Anyway. Got some grant applications to re-read.


The pale cast of thought

October 7, 2007

Discovered a great new blog last week – the AstroStat Slog. It reminded me how Astronomy has some things in common with social science. Pause for spluttering by hard nosed physical scientists. What I have in mind is that its hard to do controlled experiments. You have to let Nature do the experiments for you, and then work out whats going on. This causes all sorts of problems, but in particular you often need to be good at statistics, to stop yourself being a sucker for all those fascinating flukes.

Even worse, often you don’t even know the underlying probability distributions of your variables. Assuming everything is a Gaussian is a dangerous mistake. Cue non-parametric statistics. Years back in the 80s chum Martin turned me on to the Mann-Whitney U-test, the Spearman rank correlation co-efficient, and other delights. I was hooked. Martin’s secret weapon was a book called “Non parametric statistics for behavioural scientists” by Sidney Siegel. It was full of arcane secrets but still written in plain English. Impressive. An updated version with John Castellan is available.

Why is doing statistical analysis so addictively satisfying ? I see it as a kind of merger of thought and action.

As an Experimental Scientist, you need to think hard and slow; to be absurdly rigorous and avoid the traps set by sloppy thought; to root out the assumptions you didn’t realise you were making; to experiment and test in a carefully controlled manner, and conclude only when you are sure. Don’t jump in. Stop, Think, Test.

The Busy Executive (or the Neolithic Hunter..) laughs. Pause and you are dead. Sicklied o’er wi’ the pale cast of thought you do not want to be. Sure, you don’t want to be dumb. But over the years, you build up your experience, knowledge, and instinct. It waits inside you, a coiled spring, ready for release when you need a Decision. Even if you have plenty of time, you never have all the information you need. Assemble what you have, run it through your judgement mill, and go for the best bet.

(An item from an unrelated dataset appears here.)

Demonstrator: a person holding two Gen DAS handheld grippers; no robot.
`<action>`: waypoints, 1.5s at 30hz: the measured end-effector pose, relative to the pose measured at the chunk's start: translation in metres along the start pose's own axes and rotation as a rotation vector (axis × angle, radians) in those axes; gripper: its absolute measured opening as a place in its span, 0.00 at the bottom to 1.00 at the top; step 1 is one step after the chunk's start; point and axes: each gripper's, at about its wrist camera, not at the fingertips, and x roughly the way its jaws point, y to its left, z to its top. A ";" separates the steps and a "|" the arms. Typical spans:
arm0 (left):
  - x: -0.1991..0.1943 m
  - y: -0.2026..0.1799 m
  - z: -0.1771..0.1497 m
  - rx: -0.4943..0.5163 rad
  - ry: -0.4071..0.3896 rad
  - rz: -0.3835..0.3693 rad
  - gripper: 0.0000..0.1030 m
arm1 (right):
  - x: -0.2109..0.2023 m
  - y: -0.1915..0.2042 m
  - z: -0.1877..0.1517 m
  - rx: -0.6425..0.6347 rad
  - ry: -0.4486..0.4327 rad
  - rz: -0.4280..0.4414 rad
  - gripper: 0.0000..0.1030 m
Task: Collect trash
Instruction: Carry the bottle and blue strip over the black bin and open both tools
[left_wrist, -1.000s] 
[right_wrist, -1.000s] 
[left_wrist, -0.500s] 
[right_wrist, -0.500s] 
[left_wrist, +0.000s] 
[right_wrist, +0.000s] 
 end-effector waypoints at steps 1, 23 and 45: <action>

The Astronomer’s instinct is to be just like the experimental scientist but its impossible. You just can’t do the experiments you want. You have to make do with the ragbag of facts Nature has provided. Like the executive you need to take a decision with incomplete information, but you want it to be somehow impartial and rigorous. Well tough. You can’t absolutely and safely decide. You just can’t. But given any possible decision, you CAN say how likely it is you are being fooled. I can’t tell you which horse will win, but I can tell you whether I will accept that wager.

I’d better stop now or I am in danger now of drifting into the sticky morass that is the Frequentist-Bayesian debate.

Once I almost read a paper called “Are probabilities propensities ?” but it was lunchtime so I decided not to.